[tdwg-content] most GUIDs/URIs for names/taxon stuff not ready for prime time

Peter DeVries pete.devries at gmail.com
Sun Jan 9 01:53:08 CET 2011

I think people are reading too much in to the gobalnames RDF experiment.

You need to look at what the GNI is - a store of the names that have been
used and where they are used.

Also, the ITIS numbers Steve mentions will clash with other numbers used by
the other providers. ITIS consists of a relatively small set of names.

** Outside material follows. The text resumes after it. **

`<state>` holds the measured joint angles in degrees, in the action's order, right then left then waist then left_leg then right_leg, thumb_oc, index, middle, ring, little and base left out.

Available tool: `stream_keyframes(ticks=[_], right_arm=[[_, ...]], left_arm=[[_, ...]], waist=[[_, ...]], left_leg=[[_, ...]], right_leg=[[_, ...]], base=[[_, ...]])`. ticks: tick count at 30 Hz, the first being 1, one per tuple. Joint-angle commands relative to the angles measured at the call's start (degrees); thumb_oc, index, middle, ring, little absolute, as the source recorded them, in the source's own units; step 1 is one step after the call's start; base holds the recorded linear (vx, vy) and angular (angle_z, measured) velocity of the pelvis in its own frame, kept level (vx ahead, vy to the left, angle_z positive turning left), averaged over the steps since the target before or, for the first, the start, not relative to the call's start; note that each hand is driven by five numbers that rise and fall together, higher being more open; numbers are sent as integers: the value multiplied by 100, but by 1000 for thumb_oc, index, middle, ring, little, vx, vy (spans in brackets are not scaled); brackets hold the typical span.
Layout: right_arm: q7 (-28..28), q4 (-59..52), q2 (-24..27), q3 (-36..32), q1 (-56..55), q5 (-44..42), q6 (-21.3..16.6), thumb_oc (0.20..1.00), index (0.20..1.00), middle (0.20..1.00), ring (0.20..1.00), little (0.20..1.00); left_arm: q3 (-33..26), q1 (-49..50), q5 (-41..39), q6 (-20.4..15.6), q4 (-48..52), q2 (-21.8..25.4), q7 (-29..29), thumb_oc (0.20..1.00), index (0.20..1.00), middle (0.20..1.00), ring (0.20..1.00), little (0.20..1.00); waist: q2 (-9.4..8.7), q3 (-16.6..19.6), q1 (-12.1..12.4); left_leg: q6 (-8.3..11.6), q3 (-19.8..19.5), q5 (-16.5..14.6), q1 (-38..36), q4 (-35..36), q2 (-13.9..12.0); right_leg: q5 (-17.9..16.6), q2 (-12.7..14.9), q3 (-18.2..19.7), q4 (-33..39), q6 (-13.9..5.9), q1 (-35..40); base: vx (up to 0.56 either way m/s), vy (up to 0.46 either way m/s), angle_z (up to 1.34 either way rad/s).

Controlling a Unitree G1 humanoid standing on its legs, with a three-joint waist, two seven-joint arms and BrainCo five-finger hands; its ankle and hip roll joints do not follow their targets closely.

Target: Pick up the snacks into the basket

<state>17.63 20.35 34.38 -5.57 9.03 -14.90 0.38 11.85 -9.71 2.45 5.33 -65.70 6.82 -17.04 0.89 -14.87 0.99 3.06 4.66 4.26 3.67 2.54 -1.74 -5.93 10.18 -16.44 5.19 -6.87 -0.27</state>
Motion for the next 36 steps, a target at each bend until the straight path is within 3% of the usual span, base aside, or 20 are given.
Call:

See http://gni.globalnames.org/data_sources

<http://gni.globalnames.org/data_sources>* The TaxonConcept list number is a
bit out of date and was mainly to add names I had that were not in the list.

The ITIS record entails much more than a simple string of characters it has
a classification and much more.

The reason to use UUID's for somethings (maybe not this) is that they allow
you to generate a globally unique identifier, and there is support for them
built-in to every modern operating system even Windows. Just look at your

I can make one on my Mac via the command line command *uuidgen*

There is probably something similar built-in to Windows.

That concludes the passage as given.